People of all political persuasions have looked on what they thought was a national government leading us through an emergency and seen a self-interested faction, more concerned in contriving lawyerly excuses for the privileged than protecting the rest of the population.
If the failure to lock down fast enough to save thousands of lives did not make the dangers of having a cabinet of yes men clear, I suspect the events of the last few days have done so. Jonathan Ashworth, Labour’s health spokesman, talks to me in frank disbelief about how Matt Hancock has given up without even making a pretence of putting up a fight for his department. Hancock has seen Cummings undermine his own health advice. Hancock must know the danger of the voters saying that, if the powerful can go off and do as they please, the powerless are free to do the same. As health secretary he also has a clear duty to maintain the morale of health workers, and to stop them asking why the hell they are bothering turning up for work.
Yet rather than speak out, all the servile Hancock could say in public was that it was ‘entirely right’ for Cummings to drive from London to Durham. This isn’t loyalty. This is obsequiousness that borders on the masochistic.
Only a few weeks ago, ‘Downing Street sources,’ who like Lord Voldemort must not be named, were lining up Hancock as Johnson’s fall guy. ‘Hancock’s not had a good crisis,’ they told the Telegraph. ‘The Prime Minister will say he has confidence in him, but it doesn’t feel like that.’
Now that he who must not be named has been named – and exposed – Hancock ignores his responsibility to protect the health of the nation and falls over himself to protect Cummings.

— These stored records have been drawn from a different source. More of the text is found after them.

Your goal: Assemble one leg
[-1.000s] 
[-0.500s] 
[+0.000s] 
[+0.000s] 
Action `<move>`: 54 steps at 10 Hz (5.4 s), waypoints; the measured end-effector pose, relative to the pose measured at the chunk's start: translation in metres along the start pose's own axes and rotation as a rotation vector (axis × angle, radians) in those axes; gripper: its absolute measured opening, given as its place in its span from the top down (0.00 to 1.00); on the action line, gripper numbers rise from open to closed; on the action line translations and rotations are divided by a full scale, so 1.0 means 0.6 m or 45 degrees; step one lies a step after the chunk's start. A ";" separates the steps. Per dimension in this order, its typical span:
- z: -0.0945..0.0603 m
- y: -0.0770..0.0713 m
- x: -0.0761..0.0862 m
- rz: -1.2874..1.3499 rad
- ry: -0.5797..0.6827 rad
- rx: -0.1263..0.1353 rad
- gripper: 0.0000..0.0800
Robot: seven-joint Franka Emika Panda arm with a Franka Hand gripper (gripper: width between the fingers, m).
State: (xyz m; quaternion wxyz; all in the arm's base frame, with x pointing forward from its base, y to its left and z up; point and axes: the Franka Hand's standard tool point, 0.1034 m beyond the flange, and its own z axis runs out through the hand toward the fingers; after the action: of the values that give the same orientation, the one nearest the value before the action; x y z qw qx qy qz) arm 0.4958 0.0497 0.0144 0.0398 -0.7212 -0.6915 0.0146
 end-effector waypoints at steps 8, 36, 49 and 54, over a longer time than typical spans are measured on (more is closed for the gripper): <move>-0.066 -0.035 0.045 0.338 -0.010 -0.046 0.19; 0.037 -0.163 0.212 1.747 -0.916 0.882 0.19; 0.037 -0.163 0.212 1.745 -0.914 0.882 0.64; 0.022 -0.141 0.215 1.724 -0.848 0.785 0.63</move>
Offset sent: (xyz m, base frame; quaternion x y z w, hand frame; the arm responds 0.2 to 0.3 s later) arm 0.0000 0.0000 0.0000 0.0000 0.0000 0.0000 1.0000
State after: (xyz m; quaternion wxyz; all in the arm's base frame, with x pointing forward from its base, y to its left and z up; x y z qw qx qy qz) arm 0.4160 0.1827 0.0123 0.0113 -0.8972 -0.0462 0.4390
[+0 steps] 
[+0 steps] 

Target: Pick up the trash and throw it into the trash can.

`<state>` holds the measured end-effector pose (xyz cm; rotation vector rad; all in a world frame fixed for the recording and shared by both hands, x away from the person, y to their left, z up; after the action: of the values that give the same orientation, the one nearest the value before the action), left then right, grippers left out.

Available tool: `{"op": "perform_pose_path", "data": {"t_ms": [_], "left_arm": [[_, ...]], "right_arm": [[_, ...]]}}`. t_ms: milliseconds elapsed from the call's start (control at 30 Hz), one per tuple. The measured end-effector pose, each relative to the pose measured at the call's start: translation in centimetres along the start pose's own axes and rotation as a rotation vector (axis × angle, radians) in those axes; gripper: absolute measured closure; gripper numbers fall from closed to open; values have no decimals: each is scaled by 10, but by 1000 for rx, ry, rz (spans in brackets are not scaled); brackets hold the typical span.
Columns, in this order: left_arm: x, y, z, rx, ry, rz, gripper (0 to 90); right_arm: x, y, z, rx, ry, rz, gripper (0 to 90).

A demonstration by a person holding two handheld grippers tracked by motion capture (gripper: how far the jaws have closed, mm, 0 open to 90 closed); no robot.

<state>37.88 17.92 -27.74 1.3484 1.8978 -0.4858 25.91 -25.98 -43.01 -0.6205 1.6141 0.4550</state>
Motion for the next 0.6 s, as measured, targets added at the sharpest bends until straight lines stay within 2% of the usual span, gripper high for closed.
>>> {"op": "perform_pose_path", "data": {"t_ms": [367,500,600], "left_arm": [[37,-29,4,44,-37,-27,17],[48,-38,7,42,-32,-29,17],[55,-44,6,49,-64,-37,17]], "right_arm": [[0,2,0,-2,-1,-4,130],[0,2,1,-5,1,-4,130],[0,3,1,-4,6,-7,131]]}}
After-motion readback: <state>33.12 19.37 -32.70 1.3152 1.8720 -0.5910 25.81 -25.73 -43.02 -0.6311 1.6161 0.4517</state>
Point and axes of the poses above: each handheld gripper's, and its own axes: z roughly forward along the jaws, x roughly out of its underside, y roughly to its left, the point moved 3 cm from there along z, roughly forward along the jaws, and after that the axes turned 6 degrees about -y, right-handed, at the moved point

The most dismaying servility, however, comes from Johnson himself. He had a 59 cent approval rating when he left hospital in April. He had the authority to lead but now we know that he does not have the capacity. He is too insecure, too dependent on an inner circle of advisers, and too frightened of the competition to place capable women and men in his cabinet.
He prefers loyalty to his friend to loyalty to his country, and he will pay for that. We are already in a terrible recession, even if many furloughed workers do not realise it yet. The virus may be dying down, but there are no guarantees that it will not come back. There may be a vaccine one day or maybe not. No one knows. Perhaps Johnson will demand Cummings resigns. He ought to because a prime minister leading in a crisis needs the authority to persuade the public to listen to him and trust him. And if he cannot, he needs to step aside and make way for someone who can.